Don’t worry, this will be the last Voynichese trivia post for a good few days (I’ve had enough myself). 🙂
If you remove all the spaces (both genuine-looking ones and space-insertion-cipher-like ones) in Voynichese, a slightly different set of patterns emerge (this is one of Marke Fincher’s favourite tricks). I thought I’d have another quick look at multiple repetitions of various verbose pairs in this space-less transcription…
Here are the raw instance counts, and their relative percentages of the unrepeated instance counts:-
- qo = 5168, qoqo = 9 [0.17%], qoqoqo = 0 [0%]
- ot = 2679, otot = 3 [0.11%], ototot = 0 [0%]
- ok = 2961, okok = 7 [0.24%], okokok = 0 [0%]
- op = 407, opop = 0[0%], opopop = 0 [0%]
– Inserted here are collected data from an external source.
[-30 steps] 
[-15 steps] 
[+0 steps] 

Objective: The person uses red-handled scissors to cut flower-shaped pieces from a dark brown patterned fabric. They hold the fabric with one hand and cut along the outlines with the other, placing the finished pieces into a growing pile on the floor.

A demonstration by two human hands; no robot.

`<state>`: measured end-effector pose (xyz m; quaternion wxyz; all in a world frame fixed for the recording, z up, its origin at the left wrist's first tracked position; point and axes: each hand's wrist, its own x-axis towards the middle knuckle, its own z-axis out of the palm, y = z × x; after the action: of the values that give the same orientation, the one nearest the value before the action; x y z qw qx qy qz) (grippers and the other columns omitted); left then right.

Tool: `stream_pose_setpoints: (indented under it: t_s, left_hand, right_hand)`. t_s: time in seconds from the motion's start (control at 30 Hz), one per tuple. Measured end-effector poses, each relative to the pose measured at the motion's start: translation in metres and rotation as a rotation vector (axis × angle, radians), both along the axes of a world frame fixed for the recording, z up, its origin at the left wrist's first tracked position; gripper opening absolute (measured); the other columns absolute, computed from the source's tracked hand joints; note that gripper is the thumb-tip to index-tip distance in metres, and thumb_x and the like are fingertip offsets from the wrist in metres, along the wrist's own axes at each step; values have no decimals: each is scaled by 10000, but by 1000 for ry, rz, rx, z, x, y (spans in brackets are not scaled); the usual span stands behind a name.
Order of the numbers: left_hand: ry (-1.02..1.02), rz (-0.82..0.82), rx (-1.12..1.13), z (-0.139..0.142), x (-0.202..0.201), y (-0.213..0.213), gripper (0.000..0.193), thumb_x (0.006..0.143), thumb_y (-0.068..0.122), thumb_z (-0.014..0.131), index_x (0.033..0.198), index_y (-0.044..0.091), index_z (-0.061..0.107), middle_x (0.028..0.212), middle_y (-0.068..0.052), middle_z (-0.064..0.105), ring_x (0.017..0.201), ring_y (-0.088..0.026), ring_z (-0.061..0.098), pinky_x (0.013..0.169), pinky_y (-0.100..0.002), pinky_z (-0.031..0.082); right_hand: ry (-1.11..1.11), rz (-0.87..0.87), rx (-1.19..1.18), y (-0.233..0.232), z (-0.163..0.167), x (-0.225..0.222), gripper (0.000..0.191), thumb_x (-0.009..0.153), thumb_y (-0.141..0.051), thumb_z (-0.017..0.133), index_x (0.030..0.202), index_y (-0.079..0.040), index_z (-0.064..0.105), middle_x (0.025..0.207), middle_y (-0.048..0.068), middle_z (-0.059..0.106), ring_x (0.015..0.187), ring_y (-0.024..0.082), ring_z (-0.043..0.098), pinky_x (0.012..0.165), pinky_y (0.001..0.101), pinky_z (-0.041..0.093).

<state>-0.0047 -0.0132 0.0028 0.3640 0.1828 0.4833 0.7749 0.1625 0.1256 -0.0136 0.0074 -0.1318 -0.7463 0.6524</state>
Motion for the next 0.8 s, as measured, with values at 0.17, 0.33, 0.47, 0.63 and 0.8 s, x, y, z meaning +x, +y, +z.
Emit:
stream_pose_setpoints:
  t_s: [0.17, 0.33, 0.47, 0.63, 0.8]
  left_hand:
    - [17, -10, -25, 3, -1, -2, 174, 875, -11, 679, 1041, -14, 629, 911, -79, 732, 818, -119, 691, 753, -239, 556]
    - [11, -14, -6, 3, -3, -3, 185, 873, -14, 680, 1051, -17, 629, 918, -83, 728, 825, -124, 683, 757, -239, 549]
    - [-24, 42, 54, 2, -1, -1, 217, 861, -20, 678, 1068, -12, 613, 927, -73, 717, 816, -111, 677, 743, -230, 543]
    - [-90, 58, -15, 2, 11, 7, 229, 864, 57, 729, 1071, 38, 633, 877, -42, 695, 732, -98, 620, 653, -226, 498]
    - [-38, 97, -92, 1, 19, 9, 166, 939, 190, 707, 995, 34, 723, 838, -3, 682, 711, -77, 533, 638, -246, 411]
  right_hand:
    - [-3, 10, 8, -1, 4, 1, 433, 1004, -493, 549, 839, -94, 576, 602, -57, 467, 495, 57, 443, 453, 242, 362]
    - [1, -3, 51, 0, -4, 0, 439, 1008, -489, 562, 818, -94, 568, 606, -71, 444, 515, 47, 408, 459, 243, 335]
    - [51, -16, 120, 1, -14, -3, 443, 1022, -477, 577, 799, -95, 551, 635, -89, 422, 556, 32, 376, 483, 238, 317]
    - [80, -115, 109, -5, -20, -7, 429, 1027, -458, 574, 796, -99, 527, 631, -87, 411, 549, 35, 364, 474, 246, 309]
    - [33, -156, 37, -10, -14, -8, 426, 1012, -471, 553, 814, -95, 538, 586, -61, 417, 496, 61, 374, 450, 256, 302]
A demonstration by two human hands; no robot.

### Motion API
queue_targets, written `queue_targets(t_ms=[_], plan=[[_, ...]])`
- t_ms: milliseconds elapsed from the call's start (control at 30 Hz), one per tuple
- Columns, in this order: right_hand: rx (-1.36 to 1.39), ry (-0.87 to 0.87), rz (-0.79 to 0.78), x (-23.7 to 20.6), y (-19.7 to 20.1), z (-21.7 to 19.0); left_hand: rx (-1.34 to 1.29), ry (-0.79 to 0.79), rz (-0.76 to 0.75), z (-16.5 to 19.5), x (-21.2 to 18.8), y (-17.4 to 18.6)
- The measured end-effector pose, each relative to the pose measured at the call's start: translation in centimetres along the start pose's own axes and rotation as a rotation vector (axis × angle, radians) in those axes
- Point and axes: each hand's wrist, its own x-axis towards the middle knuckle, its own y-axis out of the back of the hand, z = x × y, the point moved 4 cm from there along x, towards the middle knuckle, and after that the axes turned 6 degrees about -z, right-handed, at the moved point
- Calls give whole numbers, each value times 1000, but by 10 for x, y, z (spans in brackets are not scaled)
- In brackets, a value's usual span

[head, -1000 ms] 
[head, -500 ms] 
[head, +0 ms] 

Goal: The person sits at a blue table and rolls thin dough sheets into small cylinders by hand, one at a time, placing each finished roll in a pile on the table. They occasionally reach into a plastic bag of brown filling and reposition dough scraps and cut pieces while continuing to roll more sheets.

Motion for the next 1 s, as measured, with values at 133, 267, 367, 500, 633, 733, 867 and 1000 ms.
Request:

- of = 122, ofof = 0 [0%], ofofof = 0 [0%]
- ol = 5238, olol = 186 [3.55%], ololol = 13 [0.25%]
- al = 2885, alal = 60 [2.08%], alalal = 1 [0.035%]
- or = 2619, oror = 87 [3.32%], ororor = 1 [0.038%]
- ar = 2815, arar = 161 [5.72%], ararar = 7 [0.25%]
Yes, it’s a load of dull statistics to make your brain ache. But what jumps out at my eyes from this is that the ol/al/or/ar verbose pairs appear repeated many times more than the other high-frequency pairs (such as ot and ok: note these counts are with all the qo pairs removed first). From this, I conclude that qo/ot/ok/op/of all have one kind of statistical behaviour, while ol/al/or/ar have another statistical behaviour entirely.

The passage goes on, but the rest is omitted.